A pulpy, precisely rendered account of the CIA’s dalliance with organized crime in pursuit of Fidel Castro.
Former Newsday investigative reporter Maier (When Lions Roar: The Churchills and the Kennedys, 2014, etc.) provides fresh eyes and an urgent tone in this unsettling narrative. “Historically,” he writes, “the CIA’s murder plot against Castro marked America’s first foray into the assassination business….The tradition of gentlemen spies engaged in gathering intelligence…had now transformed into the killing games of covert operations, carried out by gangsters and other CIA surrogates.” The author makes his rendition of an oft-referenced tale compelling by focusing on statements by key figures who fought to preserve their secrecy.
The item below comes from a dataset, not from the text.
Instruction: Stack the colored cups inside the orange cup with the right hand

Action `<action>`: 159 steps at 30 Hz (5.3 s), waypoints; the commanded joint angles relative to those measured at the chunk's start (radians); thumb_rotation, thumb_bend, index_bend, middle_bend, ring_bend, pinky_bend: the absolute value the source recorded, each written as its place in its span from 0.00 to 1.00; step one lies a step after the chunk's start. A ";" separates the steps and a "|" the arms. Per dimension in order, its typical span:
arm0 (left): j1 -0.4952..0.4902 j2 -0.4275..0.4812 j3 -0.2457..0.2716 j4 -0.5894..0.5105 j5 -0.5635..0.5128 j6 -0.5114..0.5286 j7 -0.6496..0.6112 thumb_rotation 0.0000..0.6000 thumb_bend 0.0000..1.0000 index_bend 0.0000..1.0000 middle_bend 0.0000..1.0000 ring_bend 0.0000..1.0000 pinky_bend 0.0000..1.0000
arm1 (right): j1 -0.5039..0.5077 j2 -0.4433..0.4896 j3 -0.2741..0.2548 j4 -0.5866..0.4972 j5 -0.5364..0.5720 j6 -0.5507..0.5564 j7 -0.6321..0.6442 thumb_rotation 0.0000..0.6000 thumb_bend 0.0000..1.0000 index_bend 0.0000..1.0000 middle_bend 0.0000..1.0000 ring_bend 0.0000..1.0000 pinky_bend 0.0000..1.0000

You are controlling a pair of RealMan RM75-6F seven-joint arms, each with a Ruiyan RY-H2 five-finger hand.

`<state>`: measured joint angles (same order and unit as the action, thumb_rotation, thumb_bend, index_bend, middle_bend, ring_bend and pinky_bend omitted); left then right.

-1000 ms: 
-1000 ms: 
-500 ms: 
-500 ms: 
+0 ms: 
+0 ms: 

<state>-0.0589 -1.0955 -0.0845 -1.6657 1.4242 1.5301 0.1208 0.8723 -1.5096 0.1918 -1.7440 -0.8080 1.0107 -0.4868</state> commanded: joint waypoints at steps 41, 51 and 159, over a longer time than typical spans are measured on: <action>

Maier credits “recently declassified files about the 1963 assassination of President John F. Kennedy” for this verisimilitude. The labyrinthine narrative veers from Castro’s 1959 revolution to Watergate and the 1975 Church Committee investigation of the intelligence agencies. Essentially, CIA go-between Robert Maheu approached Mafia members Sam Giancana and Johnny Roselli to pursue assassination plots against Castro. Other CIA officers helped Roselli set up a formidable network of training camps for Cuban exiles in Florida, but their plans were disrupted following the Bay of Pigs fiasco and the Cuban missile crisis. Roselli and others defied Attorney General Robert Kennedy’s ban on further covert action, continuing to scheme assassination plans and commit speedboat raids. Maier focuses on the dramatic personalities of Giancana, the brutal head of Chicago’s Outfit, and Roselli, a suave Hollywood “fixer” who claimed to have taken the CIA’s assignment out of patriotic fervor. The gangsters’ friendship with the Rat Pack provided a back-channel and electoral assistance to JFK, and their disappointment with his presidency would fuel conspiracy theories after his assassination, though Roselli hinted at connections to a vengeful Castro instead. Maier’s writing is approachable (if occasionally repetitive), almost breezy, despite the dark undertones and the violence surrounding Giancana and Roselli, both of whom were murdered in the mid-1970s.
As he has done before, Maier offers another deft translation of murky American history, focused on dynamic, improbable protagonists.